筆者は第6回大会から最終審査会の審査員長を務めているが、会場で発表を見ていると、日本の起業活動が先進国の平均を下回っているとか、起業意識のある人の割合が低いという調査結果が信じられなくなる。
ほとんどのチームのプランは自分が経験した課題や地域の課題解決から始まっている。「ビジネスを考えなさい」から始まるのではない。課題発見後は色々な人の話を聞いたり、小さな実験を積み重ねたりする。
例えば発達障害児の課題解決に取り組んだ高校生がいる。彼女は自身の体験をベースにしながら、保護者、教員、有識者、経営者との対話を通じて家庭では相談相手がいないこと、学校では教員との意思疎通に時間がかかること、教員によって支援レベルにばらつきがあり、情報が共有されていないことなどを学んだ。
そして、教員ら支援に関わる人々が情報を共有できる独自のアプリを提案した。外部環境に働きかけながら学び、その結果がビジネスプランになっている。
ここで改めて問い直したい。
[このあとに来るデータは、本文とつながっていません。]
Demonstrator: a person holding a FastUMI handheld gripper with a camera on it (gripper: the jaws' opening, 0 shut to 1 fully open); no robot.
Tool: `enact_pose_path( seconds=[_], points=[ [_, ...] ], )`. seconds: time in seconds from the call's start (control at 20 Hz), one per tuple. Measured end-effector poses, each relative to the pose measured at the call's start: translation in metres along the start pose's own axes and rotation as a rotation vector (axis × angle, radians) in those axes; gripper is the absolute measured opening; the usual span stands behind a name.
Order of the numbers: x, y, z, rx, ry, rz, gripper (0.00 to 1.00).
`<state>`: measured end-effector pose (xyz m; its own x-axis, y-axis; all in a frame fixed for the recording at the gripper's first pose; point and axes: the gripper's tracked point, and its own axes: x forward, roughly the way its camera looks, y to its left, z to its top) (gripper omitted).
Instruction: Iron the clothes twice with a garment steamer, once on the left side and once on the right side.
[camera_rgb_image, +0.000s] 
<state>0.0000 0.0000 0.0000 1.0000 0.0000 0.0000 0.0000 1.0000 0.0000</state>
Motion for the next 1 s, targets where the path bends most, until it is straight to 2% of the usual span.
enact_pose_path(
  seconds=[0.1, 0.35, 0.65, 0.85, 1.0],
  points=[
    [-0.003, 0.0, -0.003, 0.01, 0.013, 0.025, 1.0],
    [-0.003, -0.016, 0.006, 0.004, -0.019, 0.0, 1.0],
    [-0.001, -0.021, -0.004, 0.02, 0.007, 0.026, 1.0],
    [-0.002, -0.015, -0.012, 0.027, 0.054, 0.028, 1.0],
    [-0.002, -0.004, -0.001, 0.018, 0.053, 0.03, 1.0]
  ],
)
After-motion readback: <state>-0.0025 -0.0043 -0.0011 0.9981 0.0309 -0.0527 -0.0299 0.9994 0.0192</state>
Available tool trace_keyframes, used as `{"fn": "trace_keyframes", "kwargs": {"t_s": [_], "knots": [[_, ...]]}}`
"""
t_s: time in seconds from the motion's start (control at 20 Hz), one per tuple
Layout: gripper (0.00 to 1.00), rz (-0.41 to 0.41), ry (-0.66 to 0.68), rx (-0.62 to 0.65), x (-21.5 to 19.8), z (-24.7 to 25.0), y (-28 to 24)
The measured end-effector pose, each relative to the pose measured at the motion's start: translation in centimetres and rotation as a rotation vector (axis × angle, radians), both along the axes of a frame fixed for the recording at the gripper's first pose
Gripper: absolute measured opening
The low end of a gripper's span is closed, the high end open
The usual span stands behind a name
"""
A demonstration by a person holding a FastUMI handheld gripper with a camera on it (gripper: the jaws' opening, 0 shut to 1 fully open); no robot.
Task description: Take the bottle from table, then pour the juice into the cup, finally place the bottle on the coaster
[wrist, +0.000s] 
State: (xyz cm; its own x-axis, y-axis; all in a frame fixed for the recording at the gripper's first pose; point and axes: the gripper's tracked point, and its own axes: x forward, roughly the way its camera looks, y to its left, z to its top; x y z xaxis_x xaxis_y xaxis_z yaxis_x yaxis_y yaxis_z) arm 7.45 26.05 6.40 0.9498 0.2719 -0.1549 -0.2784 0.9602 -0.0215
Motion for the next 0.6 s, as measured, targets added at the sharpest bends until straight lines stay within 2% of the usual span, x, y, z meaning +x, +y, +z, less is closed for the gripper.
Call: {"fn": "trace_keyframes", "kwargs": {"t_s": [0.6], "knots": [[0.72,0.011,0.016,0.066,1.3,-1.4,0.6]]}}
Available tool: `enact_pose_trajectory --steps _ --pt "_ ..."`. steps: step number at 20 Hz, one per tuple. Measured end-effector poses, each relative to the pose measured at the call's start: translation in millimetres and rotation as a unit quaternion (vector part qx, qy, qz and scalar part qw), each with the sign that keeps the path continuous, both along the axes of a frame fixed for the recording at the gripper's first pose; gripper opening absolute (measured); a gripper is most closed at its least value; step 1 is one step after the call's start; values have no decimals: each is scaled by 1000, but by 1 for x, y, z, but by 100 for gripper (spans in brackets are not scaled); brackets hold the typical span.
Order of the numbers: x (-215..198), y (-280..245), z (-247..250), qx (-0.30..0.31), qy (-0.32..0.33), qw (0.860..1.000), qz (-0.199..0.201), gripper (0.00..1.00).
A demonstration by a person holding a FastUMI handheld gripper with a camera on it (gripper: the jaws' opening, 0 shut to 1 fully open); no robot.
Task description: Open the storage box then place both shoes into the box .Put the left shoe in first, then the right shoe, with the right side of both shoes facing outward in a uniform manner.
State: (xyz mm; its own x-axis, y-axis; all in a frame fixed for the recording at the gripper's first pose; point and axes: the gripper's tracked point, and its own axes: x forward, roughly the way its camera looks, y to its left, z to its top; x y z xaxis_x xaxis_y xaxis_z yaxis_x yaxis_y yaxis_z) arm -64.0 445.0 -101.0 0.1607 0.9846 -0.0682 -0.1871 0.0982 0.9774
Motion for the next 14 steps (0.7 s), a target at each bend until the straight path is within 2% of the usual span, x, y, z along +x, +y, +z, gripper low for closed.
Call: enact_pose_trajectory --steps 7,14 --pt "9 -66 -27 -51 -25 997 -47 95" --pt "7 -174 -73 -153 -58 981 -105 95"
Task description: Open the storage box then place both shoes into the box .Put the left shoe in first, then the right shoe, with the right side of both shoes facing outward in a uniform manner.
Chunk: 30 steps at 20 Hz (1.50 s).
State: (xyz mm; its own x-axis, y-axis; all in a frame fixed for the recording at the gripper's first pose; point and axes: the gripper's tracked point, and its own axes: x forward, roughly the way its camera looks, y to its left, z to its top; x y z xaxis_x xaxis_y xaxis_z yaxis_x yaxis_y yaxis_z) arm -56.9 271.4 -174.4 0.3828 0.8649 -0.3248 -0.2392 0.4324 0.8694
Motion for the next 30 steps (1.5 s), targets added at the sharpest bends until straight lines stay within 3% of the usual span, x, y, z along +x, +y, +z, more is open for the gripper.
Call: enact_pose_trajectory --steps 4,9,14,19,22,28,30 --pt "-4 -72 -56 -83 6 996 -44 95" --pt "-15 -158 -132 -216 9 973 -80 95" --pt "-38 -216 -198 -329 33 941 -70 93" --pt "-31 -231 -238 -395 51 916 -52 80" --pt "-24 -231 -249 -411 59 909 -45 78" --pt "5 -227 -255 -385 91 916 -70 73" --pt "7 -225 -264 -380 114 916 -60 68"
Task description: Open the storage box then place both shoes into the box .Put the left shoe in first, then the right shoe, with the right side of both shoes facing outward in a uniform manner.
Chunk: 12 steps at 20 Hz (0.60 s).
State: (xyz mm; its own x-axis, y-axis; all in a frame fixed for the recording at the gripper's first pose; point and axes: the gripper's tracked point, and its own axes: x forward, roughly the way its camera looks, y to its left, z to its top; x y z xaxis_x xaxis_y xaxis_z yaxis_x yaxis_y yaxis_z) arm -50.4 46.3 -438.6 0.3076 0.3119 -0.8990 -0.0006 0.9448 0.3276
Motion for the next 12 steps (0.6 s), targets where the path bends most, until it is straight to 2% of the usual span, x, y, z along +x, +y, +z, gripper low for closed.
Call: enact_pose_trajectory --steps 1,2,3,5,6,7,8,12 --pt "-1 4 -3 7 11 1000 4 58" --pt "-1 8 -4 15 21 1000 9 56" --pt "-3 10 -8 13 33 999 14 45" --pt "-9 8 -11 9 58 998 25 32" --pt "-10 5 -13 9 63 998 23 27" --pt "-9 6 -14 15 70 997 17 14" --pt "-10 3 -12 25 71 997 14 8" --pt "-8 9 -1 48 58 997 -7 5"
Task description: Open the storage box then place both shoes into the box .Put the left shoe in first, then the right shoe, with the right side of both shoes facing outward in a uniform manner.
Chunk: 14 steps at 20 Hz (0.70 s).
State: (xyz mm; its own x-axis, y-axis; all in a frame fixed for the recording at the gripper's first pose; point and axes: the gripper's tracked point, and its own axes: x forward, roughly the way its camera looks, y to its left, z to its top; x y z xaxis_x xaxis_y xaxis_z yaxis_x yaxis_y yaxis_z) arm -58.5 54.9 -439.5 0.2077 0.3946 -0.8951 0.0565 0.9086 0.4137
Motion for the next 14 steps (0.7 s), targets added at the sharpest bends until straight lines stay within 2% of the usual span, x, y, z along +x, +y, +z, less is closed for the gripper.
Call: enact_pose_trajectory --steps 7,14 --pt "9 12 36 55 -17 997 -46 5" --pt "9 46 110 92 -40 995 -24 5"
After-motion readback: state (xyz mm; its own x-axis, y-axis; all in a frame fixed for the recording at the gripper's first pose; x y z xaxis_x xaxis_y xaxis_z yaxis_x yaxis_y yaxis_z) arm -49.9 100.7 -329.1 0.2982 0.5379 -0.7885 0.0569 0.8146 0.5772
「あなたはビジネスを始めないかもしれないけれど、起業家教育を受けたいと思いませんか」
起業家教育のエッセンスが凝縮されているグランプリとはいえ、出場した生徒が行ったことや経験したことは、起業するときにだけ役立つことなのだろうか。決してそうではない。
大きな会社に勤めても、公務員になっても、課題を発見したり不確実な状況下で前に進んだりすることは必要になる。そもそも、先進国平均でも起業意識を持つ人は全体の7割を超えているが、実際に起業する人は1割弱にすぎない。
日本財団が22年に実施した「18歳意識調査」によると、「国や社会に役立つことをしたいと思う」などの項目で、日本は調査6カ国(日米英中韓印)の中で最低であり、日本の若者の社会課題への意識の低さが話題になった。これは起業意識を有する人の割合の低さと無関係とは思えない。
意識を育む起業家教育の真のねらいが再認識され、大学だけではなく各学校段階において、課題を発見する力、不確実な状況下でも前に進もうとする力が日本全体で育まれることを期待したい。教育現場でも起業家教育に取り組むところが増えているが、わが国の起業活動の水準は先進国の平均水準に達していない。その大きな要因の一つに、起業家教育が「経営者になるための教育」と短絡的に捉えられていることがある。